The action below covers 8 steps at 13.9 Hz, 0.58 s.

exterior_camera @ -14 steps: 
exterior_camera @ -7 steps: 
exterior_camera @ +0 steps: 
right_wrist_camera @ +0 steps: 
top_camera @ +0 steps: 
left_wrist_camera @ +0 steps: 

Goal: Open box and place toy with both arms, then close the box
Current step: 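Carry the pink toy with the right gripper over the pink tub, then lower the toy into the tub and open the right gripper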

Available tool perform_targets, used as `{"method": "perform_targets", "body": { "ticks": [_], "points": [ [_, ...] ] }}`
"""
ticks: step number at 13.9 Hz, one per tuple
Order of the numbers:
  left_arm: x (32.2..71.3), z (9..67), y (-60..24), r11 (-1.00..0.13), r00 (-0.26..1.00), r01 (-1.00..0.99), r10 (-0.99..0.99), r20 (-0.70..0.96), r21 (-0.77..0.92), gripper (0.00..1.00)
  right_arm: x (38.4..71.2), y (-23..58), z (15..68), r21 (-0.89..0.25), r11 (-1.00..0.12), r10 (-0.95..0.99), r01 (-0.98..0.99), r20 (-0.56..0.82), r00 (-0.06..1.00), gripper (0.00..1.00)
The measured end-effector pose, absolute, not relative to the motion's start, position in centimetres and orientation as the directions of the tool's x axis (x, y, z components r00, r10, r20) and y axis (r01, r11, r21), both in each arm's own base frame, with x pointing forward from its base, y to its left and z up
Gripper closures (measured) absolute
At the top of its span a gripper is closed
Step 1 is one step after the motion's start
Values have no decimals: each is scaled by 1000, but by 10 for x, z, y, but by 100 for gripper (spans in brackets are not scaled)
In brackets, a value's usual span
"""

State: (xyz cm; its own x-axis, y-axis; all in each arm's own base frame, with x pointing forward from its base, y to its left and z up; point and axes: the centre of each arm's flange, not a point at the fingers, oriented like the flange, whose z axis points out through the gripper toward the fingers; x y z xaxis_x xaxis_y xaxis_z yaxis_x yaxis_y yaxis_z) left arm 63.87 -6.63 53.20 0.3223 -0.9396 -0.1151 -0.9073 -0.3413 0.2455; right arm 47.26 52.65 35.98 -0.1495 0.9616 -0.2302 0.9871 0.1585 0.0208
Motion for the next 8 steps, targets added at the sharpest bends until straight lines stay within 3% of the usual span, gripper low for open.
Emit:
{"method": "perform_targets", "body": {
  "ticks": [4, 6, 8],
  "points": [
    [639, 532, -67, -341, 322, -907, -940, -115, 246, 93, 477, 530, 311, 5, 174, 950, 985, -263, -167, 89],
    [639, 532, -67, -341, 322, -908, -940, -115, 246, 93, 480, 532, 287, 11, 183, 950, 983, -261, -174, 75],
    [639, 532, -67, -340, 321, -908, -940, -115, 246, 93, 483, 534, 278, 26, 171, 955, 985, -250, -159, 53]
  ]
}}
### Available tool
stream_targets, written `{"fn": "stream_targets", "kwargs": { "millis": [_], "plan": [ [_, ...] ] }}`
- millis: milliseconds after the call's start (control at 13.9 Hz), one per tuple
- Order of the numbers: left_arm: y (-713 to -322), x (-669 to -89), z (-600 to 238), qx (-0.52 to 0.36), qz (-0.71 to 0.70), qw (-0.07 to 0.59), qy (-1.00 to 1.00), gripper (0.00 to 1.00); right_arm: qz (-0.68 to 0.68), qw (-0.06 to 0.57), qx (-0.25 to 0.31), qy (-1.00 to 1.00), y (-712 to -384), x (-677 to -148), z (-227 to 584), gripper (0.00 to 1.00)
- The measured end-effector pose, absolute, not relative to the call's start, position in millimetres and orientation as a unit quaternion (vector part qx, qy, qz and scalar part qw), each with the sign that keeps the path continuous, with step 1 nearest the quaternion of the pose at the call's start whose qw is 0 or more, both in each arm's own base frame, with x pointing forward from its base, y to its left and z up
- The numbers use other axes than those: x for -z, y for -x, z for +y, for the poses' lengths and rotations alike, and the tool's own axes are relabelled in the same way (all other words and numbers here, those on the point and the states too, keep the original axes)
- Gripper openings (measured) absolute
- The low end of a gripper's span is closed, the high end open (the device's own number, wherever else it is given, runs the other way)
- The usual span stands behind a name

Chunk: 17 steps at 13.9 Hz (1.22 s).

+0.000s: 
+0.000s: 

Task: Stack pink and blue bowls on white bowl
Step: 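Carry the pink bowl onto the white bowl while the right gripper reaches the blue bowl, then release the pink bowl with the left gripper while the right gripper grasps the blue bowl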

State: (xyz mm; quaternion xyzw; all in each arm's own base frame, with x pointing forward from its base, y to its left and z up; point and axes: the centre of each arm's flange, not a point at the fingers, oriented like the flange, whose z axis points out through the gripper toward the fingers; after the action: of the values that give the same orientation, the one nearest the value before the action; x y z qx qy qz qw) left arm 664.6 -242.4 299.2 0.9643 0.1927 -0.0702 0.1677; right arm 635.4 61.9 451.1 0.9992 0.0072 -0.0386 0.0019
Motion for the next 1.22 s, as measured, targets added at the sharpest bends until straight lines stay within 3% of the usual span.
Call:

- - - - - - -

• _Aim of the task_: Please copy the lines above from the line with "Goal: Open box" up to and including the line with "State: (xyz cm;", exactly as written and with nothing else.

• _Problem solution_:
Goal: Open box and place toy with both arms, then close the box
Current step: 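Carry the pink toy with the right gripper over the pink tub, then lower the toy into the tub and open the right gripper
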
Available tool perform_targets, used as `{"method": "perform_targets", "body": { "ticks": [_], "points": [ [_, ...] ] }}`
"""
ticks: step number at 13.9 Hz, one per tuple
Order of the numbers:
  left_arm: x (32.2..71.3), z (9..67), y (-60..24), r11 (-1.00..0.13), r00 (-0.26..1.00), r01 (-1.00..0.99), r10 (-0.99..0.99), r20 (-0.70..0.96), r21 (-0.77..0.92), gripper (0.00..1.00)
  right_arm: x (38.4..71.2), y (-23..58), z (15..68), r21 (-0.89..0.25), r11 (-1.00..0.12), r10 (-0.95..0.99), r01 (-0.98..0.99), r20 (-0.56..0.82), r00 (-0.06..1.00), gripper (0.00..1.00)
The measured end-effector pose, absolute, not relative to the motion's start, position in centimetres and orientation as the directions of the tool's x axis (x, y, z components r00, r10, r20) and y axis (r01, r11, r21), both in each arm's own base frame, with x pointing forward from its base, y to its left and z up
Gripper closures (measured) absolute
At the top of its span a gripper is closed
Step 1 is one step after the motion's start
Values have no decimals: each is scaled by 1000, but by 10 for x, z, y, but by 100 for gripper (spans in brackets are not scaled)
In brackets, a value's usual span
"""

State: (xyz cm; its own x-axis, y-axis; all in each arm's own base frame, with x pointing forward from its base, y to its left and z up; point and axes: the centre of each arm's flange, not a point at the fingers, oriented like the flange, whose z axis points out through the gripper toward the fingers; x y z xaxis_x xaxis_y xaxis_z yaxis_x yaxis_y yaxis_z) left arm 63.87 -6.63 53.20 0.3223 -0.9396 -0.1151 -0.9073 -0.3413 0.2455; right arm 47.26 52.65 35.98 -0.1495 0.9616 -0.2302 0.9871 0.1585 0.0208

Nothing else remains to be done in this exercise.